▸ **ABOUT THIS EXERCISE**: Quote exactly the lines spanning from the top of the data below to the line that contains "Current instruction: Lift", including both.

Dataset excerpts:
------------
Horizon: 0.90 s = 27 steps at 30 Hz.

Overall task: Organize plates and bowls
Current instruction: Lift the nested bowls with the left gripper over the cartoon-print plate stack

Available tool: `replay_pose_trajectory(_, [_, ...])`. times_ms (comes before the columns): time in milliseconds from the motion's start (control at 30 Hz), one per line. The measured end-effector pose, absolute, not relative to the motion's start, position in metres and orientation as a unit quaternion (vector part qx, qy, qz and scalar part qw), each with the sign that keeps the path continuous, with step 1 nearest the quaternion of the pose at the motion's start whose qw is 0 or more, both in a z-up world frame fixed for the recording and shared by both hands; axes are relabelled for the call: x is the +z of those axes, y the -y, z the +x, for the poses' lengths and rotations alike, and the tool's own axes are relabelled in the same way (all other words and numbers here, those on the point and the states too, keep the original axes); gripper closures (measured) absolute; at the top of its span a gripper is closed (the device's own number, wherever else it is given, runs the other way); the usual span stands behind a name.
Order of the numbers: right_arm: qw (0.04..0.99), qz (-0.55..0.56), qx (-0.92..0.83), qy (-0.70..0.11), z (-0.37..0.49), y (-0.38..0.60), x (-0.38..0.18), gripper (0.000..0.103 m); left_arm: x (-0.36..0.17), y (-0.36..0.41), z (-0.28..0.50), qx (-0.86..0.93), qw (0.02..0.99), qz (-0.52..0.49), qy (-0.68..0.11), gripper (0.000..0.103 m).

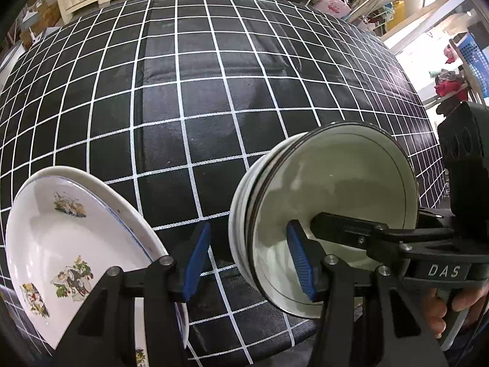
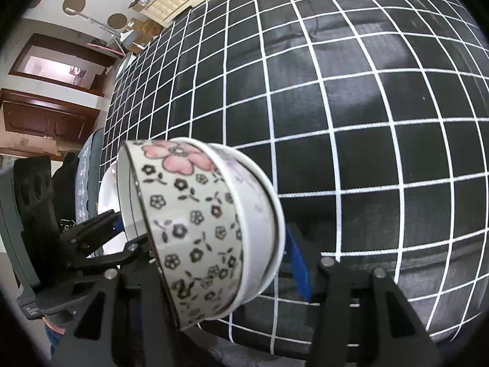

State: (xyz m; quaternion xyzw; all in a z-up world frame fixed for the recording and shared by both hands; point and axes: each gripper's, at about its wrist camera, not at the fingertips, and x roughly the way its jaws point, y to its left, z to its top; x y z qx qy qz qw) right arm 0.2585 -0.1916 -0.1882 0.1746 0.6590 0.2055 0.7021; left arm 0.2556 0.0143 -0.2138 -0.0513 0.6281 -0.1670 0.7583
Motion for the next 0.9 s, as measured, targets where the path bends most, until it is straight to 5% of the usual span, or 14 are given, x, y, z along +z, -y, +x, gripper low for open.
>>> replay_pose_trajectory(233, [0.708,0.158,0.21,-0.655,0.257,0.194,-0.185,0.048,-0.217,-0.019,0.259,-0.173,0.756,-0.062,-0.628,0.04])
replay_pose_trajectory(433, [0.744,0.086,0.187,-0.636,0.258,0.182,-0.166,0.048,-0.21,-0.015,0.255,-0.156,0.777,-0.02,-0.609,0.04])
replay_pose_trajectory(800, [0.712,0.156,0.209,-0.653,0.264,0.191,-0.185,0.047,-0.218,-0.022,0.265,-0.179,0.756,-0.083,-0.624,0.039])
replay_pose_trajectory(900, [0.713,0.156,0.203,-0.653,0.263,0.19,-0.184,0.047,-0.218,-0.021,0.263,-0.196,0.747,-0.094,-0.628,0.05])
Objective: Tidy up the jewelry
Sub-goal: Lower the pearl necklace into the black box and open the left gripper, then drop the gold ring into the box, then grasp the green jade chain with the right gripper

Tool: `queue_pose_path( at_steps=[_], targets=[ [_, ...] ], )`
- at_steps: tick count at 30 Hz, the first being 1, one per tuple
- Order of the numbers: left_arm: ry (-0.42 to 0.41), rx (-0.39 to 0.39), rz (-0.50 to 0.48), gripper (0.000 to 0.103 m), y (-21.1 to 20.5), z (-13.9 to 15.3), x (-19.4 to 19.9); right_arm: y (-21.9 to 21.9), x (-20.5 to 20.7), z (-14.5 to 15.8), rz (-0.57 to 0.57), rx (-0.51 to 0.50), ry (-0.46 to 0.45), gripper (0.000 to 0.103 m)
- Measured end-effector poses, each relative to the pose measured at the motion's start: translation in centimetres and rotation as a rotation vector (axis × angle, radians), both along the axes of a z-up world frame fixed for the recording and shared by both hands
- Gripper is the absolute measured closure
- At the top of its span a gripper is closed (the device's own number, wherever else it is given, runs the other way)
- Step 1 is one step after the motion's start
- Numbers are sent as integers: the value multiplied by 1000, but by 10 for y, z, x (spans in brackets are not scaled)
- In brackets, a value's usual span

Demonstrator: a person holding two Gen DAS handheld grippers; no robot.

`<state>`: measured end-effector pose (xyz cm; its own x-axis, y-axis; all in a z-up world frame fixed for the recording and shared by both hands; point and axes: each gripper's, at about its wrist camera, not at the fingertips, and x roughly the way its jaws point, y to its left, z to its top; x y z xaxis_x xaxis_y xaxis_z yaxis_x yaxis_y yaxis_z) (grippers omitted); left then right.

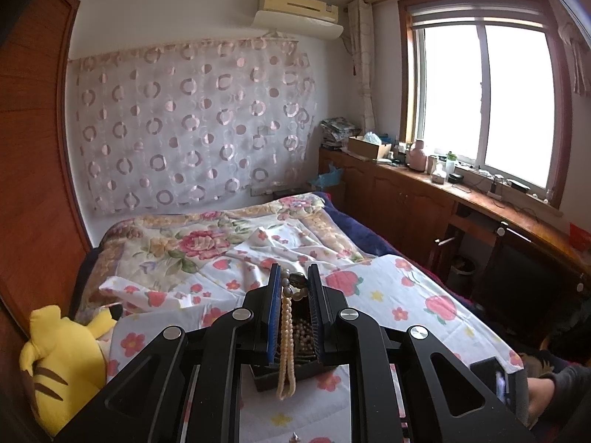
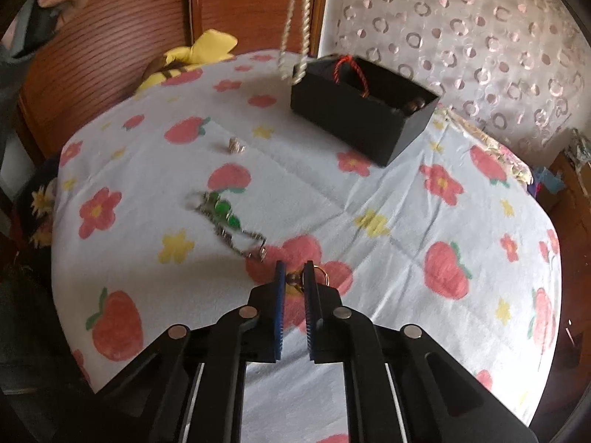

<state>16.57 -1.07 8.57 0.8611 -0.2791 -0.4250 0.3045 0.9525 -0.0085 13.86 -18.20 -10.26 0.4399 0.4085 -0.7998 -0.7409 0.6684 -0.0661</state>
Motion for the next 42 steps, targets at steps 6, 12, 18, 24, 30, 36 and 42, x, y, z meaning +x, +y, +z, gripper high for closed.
queue_pose_path(
  at_steps=[6,12,18,24,30,36,42],
  targets=[
    [22,11,22,90,-4,0,30,-8,16,31,-26,90,-53,92],
    [48,-23,41,90,1,-1,59,-5,46,73,-54,178,-124,92],
    [51,-6,49,90,-5,2,75,8,79,93,-78,201,-169,92],
    [62,-1,39,90,-10,-5,79,21,114,77,-116,210,-130,92],
    [117,18,64,86,-5,-37,85,28,137,52,-140,232,-55,92],
    [158,17,102,58,16,-67,82,32,141,53,-151,249,-44,91],
    [186,13,133,33,37,-96,63,28,131,60,-143,267,-53,86]
  ],
)
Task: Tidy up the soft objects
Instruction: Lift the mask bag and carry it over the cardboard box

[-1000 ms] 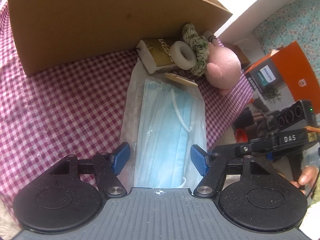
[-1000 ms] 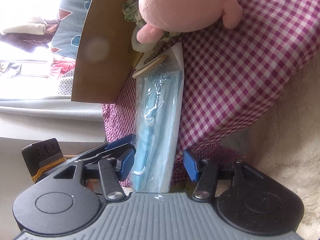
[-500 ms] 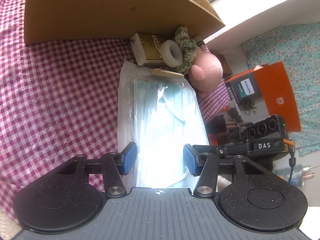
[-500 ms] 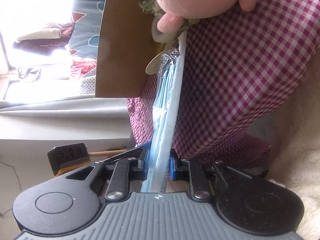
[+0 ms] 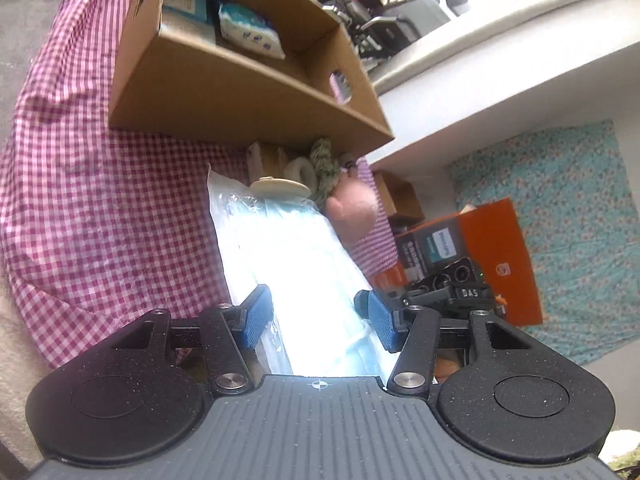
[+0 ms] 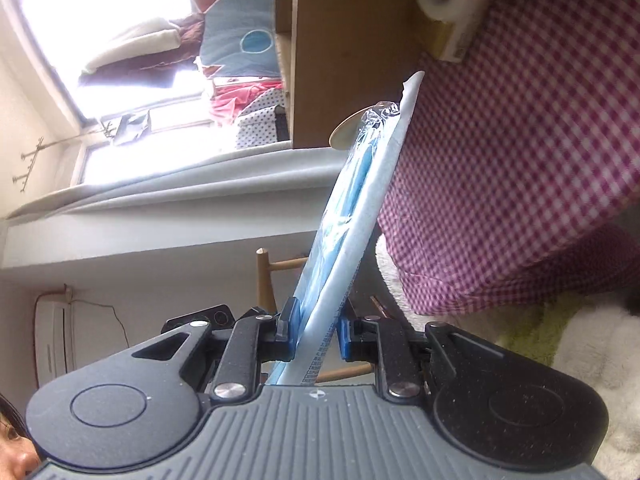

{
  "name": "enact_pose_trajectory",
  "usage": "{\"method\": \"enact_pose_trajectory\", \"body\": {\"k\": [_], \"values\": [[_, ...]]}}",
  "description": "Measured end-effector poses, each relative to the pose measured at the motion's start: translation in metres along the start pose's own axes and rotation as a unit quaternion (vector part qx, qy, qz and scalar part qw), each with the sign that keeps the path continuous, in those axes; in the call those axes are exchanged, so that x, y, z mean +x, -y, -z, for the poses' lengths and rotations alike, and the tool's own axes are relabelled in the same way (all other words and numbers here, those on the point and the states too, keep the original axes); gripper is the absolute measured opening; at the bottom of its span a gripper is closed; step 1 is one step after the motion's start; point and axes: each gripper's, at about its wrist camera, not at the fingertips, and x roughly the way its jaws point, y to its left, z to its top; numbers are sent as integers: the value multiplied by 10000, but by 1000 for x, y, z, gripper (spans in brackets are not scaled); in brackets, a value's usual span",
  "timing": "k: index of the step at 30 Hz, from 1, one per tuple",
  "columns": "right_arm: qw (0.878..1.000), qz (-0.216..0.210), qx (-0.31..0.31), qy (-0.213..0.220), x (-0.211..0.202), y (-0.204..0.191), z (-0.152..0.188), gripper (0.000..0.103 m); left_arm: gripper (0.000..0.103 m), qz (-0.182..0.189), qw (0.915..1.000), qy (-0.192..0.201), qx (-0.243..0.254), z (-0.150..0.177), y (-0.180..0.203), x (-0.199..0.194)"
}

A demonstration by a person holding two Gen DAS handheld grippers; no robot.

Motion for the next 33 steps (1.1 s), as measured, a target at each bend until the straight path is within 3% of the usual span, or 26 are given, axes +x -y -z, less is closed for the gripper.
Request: {"method": "enact_pose_trajectory", "body": {"k": [2, 4, 7, 10, 15, 19, 24, 29, 33], "values": [[10000, -12, 40, -57, 3, -1, -5, 21, 54, 113, 9995, 303, 28, -2, 4, -14], [9994, 161, 279, -140, 7, 11, -10, 21, 54, 219, 9991, 357, -89, -2, 1, -15], [9966, 305, 727, -231, 9, 36, -6, 21, 54, 58, 9993, 122, -336, 3, -13, 2], [9964, 302, 771, -174, 3, 42, 0, 21, 54, 8, 9976, -123, -683, 11, -30, 19], [9981, 279, 526, -182, 3, 28, -2, 21, 54, 113, 9977, -8, -673, 16, -27, 14], [9993, 293, 64, -228, 3, 1, 4, 21, 54, 60, 9990, 167, -421, 12, -7, -3], [9949, 334, -935, -149, -4, -55, -5, 21, 54, 21, 9986, 528, 62, 5, 27, -21], [9795, 538, -1941, 80, -21, -112, -38, 21, 54, 105, 9941, 922, 565, -25, 61, -22], [9668, 747, -2428, 294, -38, -145, -78, 21, 54, 188, 9919, 1034, 707, -66, 80, 0]]}}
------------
▸ **TASK SOLUTION**:
Horizon: 0.90 s = 27 steps at 30 Hz.

Overall task: Organize plates and bowls
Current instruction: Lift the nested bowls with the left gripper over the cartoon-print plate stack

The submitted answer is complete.